试验旨在探索法氏囊活性肽BP7调节鸡未成熟B细胞的分子基础。利用BP7刺激禽前B淋巴细胞DT40细胞,采用荧光定量PCR(qPCR)检测IgM的mRNA水平,并采用基因芯片分析基因表达谱及其生物学功能。结果显示,BP7刺激的DT40细胞产生IgM的mRNA水平明显升高。基因芯片分析发现,BP7处理的DT40细胞中共有1345个差异表达基因。通路分析发现,BP7诱导DT40细胞的差异表达基因涉及17条通路,包括受体互作、信号通路、代谢和蛋白质分解相关通路等。通路网络分析发现,细胞因子-细胞因子受体互作是BP7刺激后DT40细胞相关途径中的关键通路。基因本体论(GO)功能分析发现,BP7刺激DT40细胞中涉及的免疫相关功能主要包括免疫应答、免疫应答信号、Th1型免疫应答、细胞因子的产生和调节及其受体活性等方面。该研究阐述了法氏囊活性肽BP7调节禽未成熟B细胞的分子基础,为进一步研究法氏囊活性肽调控B细胞分化的分子机制提供了新的数据。

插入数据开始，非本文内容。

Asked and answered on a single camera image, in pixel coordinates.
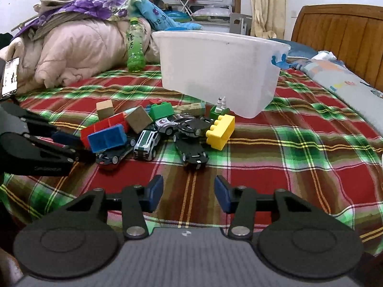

The gene expression profiles and function analysis of chicken immature B cells treated with BP7

The aim of this study was to explore the molecular basis of the regulation of immature chicken B cells treated by bursal-derived peptide BP7.The mRNA level of IgM was detected by qPCR,and the gene expression profiles and biological functions of the cells were analyzed by cDNA microarray.The results showed that the mRNA level of IgM in the DT40 cells stimulated by BP7 was significantly increased.Microarray analysis showed that there were 1345 differentially expressed genes in the DT40 cells treated with BP7,which were involved in 17 pathways,and metabolism including receptor interaction,signaling pathways,and proteolysis related pathways.The network analysis of the pathways showed that cytokine-cytokine receptor interaction was the key pathway in the DT40 cells stimulated by BP7.Go function analysis showed that the immune related biological functions in the DT40 cells stimulated by BP7 mainly included immune response,immune response signal,Th1 type immune response,production and regulation of cytokines,and cytokines’receptor activity.This study elucidated the molecular basis of BP7 regulating avian immature B cells.The results provided new insights into the mechanism of bursal-derived bioactive peptide on B cell differentiation regulation.